World Aquatic Baby Congress 2007(Presenter Underwater Photography)
Winner Overall Photo Competition(Theme water is life)
World Aquatic Baby Congress 2007 (Presenter Submersion Panel Representing Australia)ASCTA Swimming Proffesionals Convention Presenter 2008>Preparing Parents and Infants for Swimmng Lessons
Swim Australia Preferred Supplier of Photos
Teacher of Infant and Preschool Aquatics 12 years
Teacher of Swimming and Water Safety
The small baby floating on his back in front of her is only six weeks old, but Trish Roy is barely supporting his head. She talks softly and smiles, looking into his eyes and keeping his attention. In the next class a bunch of two and a half year olds push off and propel themselves through the water to their mums or dads two meters away. This is her dream come true and the result of her patience and hard work, “all children should learn survival skills such as floating and turning to reach up for the side of the pool before they begin to learn stokes” she says.
The only reason Trish isn’t just a professional underwater photographer is her love for babies and children. Each year in Australia over fifty children drown (one a week) and many near drowning incidents severely affect the child and the families involved. Many of these tragic incidences could have been prevented with simply undivided parent supervision and water awareness classes.

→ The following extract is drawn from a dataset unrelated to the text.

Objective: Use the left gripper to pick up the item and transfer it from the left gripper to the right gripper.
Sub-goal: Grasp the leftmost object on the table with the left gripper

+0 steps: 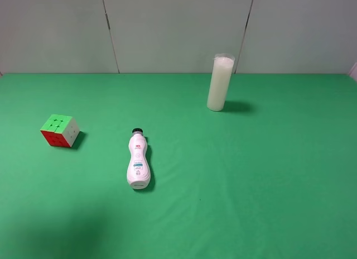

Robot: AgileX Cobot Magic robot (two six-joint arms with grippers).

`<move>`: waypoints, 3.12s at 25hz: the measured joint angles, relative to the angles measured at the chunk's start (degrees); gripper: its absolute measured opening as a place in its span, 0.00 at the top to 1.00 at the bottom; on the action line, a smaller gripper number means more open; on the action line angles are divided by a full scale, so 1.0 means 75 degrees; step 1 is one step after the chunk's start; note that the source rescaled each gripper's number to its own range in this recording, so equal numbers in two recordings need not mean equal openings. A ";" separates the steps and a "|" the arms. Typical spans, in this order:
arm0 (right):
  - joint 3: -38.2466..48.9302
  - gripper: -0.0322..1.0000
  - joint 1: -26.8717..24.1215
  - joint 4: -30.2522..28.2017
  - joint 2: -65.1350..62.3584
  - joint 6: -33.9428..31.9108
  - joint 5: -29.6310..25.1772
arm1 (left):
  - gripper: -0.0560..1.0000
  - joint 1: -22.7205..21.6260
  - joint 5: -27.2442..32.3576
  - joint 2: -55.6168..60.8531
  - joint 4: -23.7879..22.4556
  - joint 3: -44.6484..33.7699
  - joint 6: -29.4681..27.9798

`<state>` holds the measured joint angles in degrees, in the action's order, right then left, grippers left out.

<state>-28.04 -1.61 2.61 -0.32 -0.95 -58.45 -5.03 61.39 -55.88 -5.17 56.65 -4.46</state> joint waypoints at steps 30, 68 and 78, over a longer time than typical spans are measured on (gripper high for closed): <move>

“As a child I was always in the water, so when I had my own children my commitment to them was to make sure they were water aware and strong swimmers. I researched water awareness from birth and once Alex and Aolani were born, spent time in the bath with them and at just eight weeks began taking them to a heated pool every day. They taught me a lot about early aquatic development, submersion and biomechanics of infant locomotion through the water”.

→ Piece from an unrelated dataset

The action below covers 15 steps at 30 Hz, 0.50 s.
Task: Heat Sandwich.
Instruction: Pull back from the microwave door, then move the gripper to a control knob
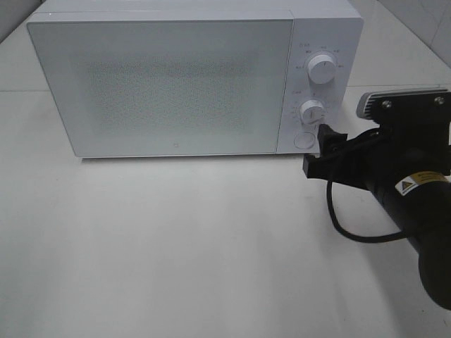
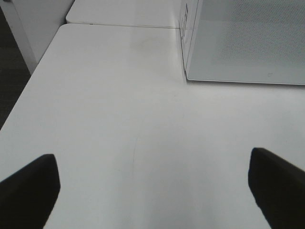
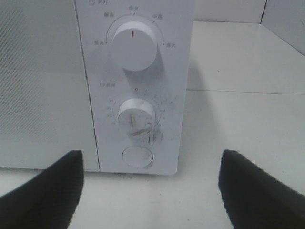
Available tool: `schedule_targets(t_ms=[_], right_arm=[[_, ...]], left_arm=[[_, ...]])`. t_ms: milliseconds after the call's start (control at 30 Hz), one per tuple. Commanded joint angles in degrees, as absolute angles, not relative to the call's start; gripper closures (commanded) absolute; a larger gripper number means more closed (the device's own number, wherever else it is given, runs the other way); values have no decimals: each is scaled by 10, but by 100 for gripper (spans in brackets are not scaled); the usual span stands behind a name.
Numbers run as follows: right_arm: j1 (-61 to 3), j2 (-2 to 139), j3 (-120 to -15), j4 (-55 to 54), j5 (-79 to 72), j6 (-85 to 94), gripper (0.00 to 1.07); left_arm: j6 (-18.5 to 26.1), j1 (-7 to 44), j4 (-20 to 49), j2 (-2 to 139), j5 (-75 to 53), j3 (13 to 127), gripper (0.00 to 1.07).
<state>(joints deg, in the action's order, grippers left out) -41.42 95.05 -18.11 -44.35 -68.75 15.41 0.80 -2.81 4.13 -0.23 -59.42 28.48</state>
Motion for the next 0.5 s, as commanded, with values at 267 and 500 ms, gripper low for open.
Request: schedule_targets(t_ms=[267, 500], right_arm=[[-469, 984, -184, -507, -765, 160, 31], [-468, 984, -187, -506, -761, 146, 31]], left_arm=[[9, -30, 39, -18, -593, 284, 3], [9, -30, 39, -18, -593, 284, 3]])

The other inspiration she treasures is her real life experiences of swimming with wild dolphins. When Alex was just one and Aolani had just been conceived we spent a year in Hawaii. Of that eight months she free dived while pregnant with her daughter while her son sat in the kayak above and would sometimes topple over and paddle around with his floaties on. “I don’t personally like floaties as they can give children a false sense of security and encourage a vertical running action in the water as apposed to a horizontal swimming action” she added. “At the time it was the most effective way to keep and eye on him in a sixty foot bay”. She had been diving with bottlenose dolphins, but the spinner dolphins in Hawaii were a different breed. “I found them angelic. I would dive down to 35 feet sometimes mimicking them and in turn they would mimic back. I would never try to touch them, just tried to be receptive, letting them lead. They trusted me and would play and come very close. It was an indescribable experience”.

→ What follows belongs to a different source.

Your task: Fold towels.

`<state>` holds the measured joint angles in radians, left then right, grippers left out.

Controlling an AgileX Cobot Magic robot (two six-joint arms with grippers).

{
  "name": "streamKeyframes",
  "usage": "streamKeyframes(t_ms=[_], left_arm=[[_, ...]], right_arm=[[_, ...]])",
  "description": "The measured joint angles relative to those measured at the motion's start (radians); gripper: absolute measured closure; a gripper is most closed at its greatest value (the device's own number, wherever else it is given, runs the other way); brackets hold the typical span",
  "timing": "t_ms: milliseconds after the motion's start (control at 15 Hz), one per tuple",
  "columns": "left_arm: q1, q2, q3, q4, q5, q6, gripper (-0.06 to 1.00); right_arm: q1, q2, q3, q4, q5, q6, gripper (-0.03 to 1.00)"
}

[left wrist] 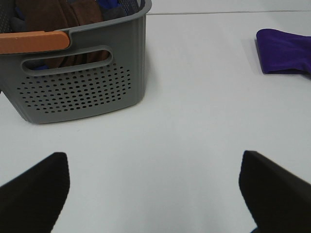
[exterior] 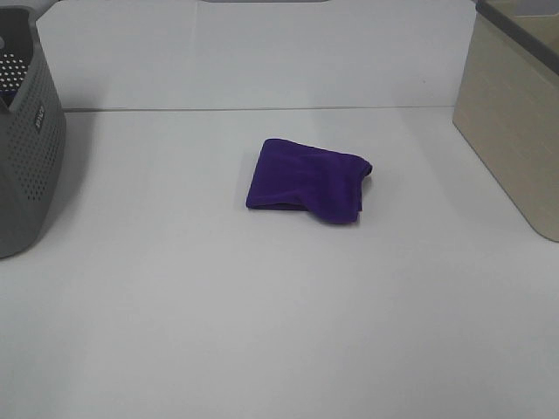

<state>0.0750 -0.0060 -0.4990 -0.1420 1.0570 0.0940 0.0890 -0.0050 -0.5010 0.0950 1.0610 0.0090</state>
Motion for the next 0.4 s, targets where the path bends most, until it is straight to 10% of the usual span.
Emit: streamKeyframes(t_ms=[400], left_arm=[[0.0,0.0,0.0,-0.001,0.0,0.0,0.07]], right_arm=[[0.0,0.0,0.0,0.0,0.0,0.0,0.2]])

Her soft-blue eyes now gaze on babies, as she sensitively nurtures there swimming skills, day by day, week by week. “I find it most rewarding when I see the parent and baby progress,” says Trish. The classes aren’t just about swimming; they help them physically, mentally, socially and emotionally. They even enhance, cognitive parts of the brain leading to the development of language and speech. Shy children learn to become more spontaneous while over stimulated children learn to slow down, and the dull ones brighten as there parents begin to bond with baby and mother (father or grandparent) in the water have given Trish the philosophy never to push the child beyond their limits or expect to much soon, “you can always try again later, when they show you they are ready”. And for Trish, “photographing babies underwater is really the next best thing to being with the dolphins”.
Author : Kerrie Pimm
Caution : Most babies can be photographed unsupported in the water after three to four months of preparation. An adult is within arms reach of the child at all times. These infants may appear to be swimming on their own however most are gently brought to the surface two to four seconds as they lack the strength to surface their own for a breath.